▶ [What is required]
Could you output each line of the data that follows exactly?

[Start of Attachment]

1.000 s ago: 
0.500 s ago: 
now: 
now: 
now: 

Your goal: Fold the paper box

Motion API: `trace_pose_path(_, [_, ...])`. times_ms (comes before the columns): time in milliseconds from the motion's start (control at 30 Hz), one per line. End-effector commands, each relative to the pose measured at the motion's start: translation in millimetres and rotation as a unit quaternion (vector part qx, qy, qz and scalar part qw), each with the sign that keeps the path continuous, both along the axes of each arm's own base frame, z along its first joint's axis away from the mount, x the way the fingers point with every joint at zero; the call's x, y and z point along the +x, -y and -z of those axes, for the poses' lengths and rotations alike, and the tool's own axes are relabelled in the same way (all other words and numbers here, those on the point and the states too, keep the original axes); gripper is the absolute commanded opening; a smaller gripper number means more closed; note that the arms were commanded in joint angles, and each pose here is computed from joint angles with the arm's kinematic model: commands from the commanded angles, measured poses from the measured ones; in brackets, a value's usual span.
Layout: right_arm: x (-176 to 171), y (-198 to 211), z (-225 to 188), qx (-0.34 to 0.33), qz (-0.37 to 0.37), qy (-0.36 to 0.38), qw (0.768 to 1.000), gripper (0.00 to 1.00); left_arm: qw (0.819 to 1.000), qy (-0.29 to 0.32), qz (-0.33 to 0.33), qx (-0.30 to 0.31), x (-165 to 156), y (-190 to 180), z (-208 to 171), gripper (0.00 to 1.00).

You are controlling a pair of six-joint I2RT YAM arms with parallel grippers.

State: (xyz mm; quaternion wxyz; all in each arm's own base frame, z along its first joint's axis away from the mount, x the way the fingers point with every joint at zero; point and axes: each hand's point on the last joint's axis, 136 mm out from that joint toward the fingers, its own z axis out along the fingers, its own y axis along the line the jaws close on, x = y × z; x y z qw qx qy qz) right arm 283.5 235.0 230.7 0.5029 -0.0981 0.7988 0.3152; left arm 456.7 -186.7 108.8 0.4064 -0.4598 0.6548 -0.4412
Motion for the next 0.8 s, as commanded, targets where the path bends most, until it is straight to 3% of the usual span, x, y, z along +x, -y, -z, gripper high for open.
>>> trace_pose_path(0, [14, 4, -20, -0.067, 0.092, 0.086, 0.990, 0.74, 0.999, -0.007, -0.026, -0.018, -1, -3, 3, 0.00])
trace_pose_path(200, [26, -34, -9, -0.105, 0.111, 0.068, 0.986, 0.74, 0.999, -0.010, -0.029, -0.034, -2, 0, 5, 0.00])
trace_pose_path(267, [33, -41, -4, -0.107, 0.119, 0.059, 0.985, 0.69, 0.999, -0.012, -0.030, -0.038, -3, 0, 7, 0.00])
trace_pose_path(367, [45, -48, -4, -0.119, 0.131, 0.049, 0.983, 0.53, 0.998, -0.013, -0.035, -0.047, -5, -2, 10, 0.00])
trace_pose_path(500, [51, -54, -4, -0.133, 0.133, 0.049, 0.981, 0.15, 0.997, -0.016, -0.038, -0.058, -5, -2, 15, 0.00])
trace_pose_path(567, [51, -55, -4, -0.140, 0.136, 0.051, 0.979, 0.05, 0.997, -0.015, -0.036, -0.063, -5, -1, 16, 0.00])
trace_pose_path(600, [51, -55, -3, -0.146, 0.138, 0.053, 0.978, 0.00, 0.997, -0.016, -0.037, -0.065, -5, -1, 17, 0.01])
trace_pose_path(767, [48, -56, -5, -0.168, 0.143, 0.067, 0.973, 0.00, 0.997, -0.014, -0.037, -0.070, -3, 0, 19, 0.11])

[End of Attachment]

▶ [Result of the task]
1.000 s ago: 
0.500 s ago: 
now: 
now: 
now: 

Your goal: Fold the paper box

Motion API: `trace_pose_path(_, [_, ...])`. times_ms (comes before the columns): time in milliseconds from the motion's start (control at 30 Hz), one per line. End-effector commands, each relative to the pose measured at the motion's start: translation in millimetres and rotation as a unit quaternion (vector part qx, qy, qz and scalar part qw), each with the sign that keeps the path continuous, both along the axes of each arm's own base frame, z along its first joint's axis away from the mount, x the way the fingers point with every joint at zero; the call's x, y and z point along the +x, -y and -z of those axes, for the poses' lengths and rotations alike, and the tool's own axes are relabelled in the same way (all other words and numbers here, those on the point and the states too, keep the original axes); gripper is the absolute commanded opening; a smaller gripper number means more closed; note that the arms were commanded in joint angles, and each pose here is computed from joint angles with the arm's kinematic model: commands from the commanded angles, measured poses from the measured ones; in brackets, a value's usual span.
Layout: right_arm: x (-176 to 171), y (-198 to 211), z (-225 to 188), qx (-0.34 to 0.33), qz (-0.37 to 0.37), qy (-0.36 to 0.38), qw (0.768 to 1.000), gripper (0.00 to 1.00); left_arm: qw (0.819 to 1.000), qy (-0.29 to 0.32), qz (-0.33 to 0.33), qx (-0.30 to 0.31), x (-165 to 156), y (-190 to 180), z (-208 to 171), gripper (0.00 to 1.00).

You are controlling a pair of six-joint I2RT YAM arms with parallel grippers.

State: (xyz mm; quaternion wxyz; all in each arm's own base frame, z along its first joint's axis away from the mount, x the way the fingers point with every joint at zero; point and axes: each hand's point on the last joint's axis, 136 mm out from that joint toward the fingers, its own z axis out along the fingers, its own y axis along the line the jaws close on, x = y × z; x y z qw qx qy qz) right arm 283.5 235.0 230.7 0.5029 -0.0981 0.7988 0.3152; left arm 456.7 -186.7 108.8 0.4064 -0.4598 0.6548 -0.4412
Motion for the next 0.8 s, as commanded, targets where the path bends most, until it is straight to 3% of the usual span, x, y, z along +x, -y, -z, gripper high for open.
>>> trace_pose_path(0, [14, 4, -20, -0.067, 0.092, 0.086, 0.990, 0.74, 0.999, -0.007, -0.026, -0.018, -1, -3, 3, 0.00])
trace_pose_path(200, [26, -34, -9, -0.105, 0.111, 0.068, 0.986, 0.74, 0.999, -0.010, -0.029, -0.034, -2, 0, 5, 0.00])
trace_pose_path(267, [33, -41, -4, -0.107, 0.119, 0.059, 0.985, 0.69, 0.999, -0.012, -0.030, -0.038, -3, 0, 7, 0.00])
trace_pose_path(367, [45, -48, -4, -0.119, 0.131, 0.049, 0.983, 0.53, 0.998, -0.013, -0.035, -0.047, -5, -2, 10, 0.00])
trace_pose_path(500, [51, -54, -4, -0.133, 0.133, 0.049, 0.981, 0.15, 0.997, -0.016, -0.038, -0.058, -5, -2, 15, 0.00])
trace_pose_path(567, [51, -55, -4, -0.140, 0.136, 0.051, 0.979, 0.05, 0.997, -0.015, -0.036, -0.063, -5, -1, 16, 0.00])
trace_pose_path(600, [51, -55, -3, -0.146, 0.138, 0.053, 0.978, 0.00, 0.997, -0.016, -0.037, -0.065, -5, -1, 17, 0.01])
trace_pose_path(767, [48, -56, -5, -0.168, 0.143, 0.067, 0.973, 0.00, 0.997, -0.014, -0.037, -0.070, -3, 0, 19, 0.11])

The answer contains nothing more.